The rhetoric in the race to be the next Prime Minister is not a flash in the pan or thrown simply as red meat to a reactionary Tory membership only to be cast aside later for more “sensible” politics. It follows a pattern of verbal attacks – which have no doubt contributed to the physical – in mainstream political and media discourse on the LGBTQ+ community, particularly trans people.

It’s easy to see why. With costs soaring, wages plummeting, and discontent at over a decade of stagnating pay and living standards rapidly growing, the government is more intent than ever on protecting profits over people – as this week’s pitiful plan to cap energy prices at an eye-watering £2500, passing the cost on to workers in the longer term, amply demonstrates. With no solutions to this crisis, they have a strategy to confect a different one. 

Although differing in its intensity in the UK, it’s a strategy that is internationalised in the global far-right from Hungary to the US that locates the cause of social crisis in the moral and sexual degeneration and decadence of one section of the population – that says they represent a decline in the moral fibre of the nation, to which is attributable an economic and social decline (alongside, of course, the presence of and rights for migrants, or for women, people of colour, and disabled people).

It would be wrong to see this redefinition of the crisis as a “distraction” from the real class politics at stake; it is class politics.
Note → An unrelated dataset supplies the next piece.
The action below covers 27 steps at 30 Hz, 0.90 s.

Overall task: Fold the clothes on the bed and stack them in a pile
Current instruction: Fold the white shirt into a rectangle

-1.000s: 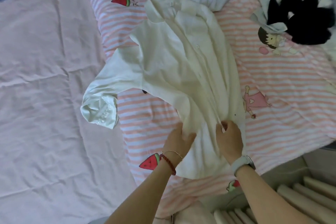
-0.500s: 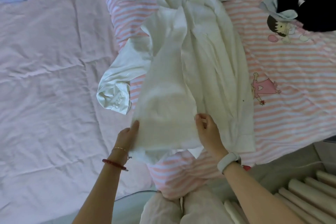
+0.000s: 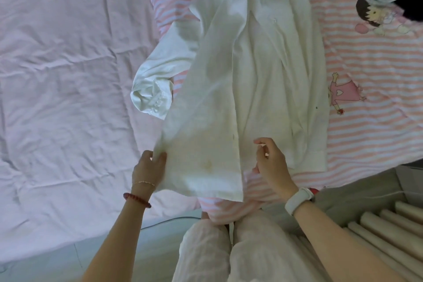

The consequences for one section of our class are writ large in the shocking statistics on physical assaults on LGBTQ+ people. According to police figures released last month, homophobic hate crime has doubled and transphobic hate crime has tripled in the last 5 years. It’s not just criminal activity, but also our treatment by the state – access to adequate health and social care, appropriate housing, justice, education and other public services, even access to public toilets.

The war against woke is a divide and rule political strategy aimed at turning a milieu of workers against another minority section already facing persecution. It requires a political response.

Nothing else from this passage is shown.